Vamos ao mérito da questão. É verdade que o cerimonial monárquico inglês é anacrônico e deve ser plebeizado?

A pergunta está mal formulada. Importa agir, não segundo os caprichos deste ou daquele século, mas segundo a ordem posta por Deus na criação.

Quis a Providência que houvesse na natureza os materiais belos e preciosos com os quais o engenho humano, retamente movido por um anelo de beleza e perfeição, produz as jóias, os veludos, as sedas, tudo enfim que serve para o ornamento do homem e da vida.

Imaginar uma ordem de coisas - qualquer que seja a forma de governo, aliás - em que tudo isto fosse proscrito como mau, seria rejeitar dons preciosos concedidos para a perfeição moral da humanidade.

De outro lado, Deus deu ao homem a possibilidade de exprimir por gestos, ritos, formas protocolares, a alta noção que tem de sua própria nobreza, ou da sublimidade das funções de governo espiritual ou temporal que por vezes é chamado a exercer.

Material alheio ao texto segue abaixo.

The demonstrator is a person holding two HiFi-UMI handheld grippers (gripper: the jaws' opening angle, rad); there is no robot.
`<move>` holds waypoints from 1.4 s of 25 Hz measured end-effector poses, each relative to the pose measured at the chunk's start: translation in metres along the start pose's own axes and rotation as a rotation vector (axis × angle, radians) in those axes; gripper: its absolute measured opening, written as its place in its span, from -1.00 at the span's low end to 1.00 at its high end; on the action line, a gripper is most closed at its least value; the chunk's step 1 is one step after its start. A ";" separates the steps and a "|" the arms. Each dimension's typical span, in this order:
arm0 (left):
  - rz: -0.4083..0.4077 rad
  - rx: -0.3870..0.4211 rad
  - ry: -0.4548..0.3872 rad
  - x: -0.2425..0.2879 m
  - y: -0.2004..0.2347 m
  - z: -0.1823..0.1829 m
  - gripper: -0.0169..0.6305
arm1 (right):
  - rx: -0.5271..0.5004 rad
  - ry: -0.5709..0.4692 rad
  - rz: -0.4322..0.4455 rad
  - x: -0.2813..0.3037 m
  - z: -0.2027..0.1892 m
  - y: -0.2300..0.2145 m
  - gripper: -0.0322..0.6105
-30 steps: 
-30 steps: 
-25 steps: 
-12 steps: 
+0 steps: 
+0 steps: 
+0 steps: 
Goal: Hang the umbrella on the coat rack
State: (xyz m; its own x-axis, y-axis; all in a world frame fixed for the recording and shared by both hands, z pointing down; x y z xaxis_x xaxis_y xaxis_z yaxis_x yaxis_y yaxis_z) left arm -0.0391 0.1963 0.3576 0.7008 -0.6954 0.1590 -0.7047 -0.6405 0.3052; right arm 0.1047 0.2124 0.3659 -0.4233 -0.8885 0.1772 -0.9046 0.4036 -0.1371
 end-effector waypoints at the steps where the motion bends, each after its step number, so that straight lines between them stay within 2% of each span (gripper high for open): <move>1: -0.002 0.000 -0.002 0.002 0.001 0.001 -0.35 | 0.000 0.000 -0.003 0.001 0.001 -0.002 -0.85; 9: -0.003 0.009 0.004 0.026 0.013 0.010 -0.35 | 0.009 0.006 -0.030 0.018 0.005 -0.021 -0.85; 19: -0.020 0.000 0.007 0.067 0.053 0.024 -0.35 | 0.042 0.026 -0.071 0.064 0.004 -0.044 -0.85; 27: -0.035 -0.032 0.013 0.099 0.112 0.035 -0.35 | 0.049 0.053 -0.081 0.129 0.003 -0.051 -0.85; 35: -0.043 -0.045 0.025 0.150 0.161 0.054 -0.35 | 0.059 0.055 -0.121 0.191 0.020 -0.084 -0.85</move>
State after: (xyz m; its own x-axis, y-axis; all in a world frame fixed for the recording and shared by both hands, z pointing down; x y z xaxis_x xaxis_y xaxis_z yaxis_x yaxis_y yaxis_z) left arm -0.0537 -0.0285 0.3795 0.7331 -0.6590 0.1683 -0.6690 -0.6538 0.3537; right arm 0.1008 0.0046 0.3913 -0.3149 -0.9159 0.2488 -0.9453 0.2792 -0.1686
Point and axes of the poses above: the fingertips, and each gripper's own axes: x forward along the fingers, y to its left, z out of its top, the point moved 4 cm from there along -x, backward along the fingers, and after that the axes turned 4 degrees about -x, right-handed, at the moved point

Daí, além do luxo, a pompa como elemento natural da vida de um povo culto.

Esses recursos decorativos foram feitos para adornar a tradição, o poder legítimo, os valores sociais autênticos, e não para serem o privilégio de arrivistas e nouveaux-riches que estadeiam sua opulência — para o que nada os preparou — em boates, cassinos, ou hotéis suntuosos. E muito menos para serem trancados nos museus como incompatíveis com a simplicidade funcional e a sisudez lúgubre de um ambiente mais ou menos sovietizado.

Assim entendidos, esses elementos decorativos têm essencialmente uma admirável função cultural, didática e prática, da maior importância para o bem comum.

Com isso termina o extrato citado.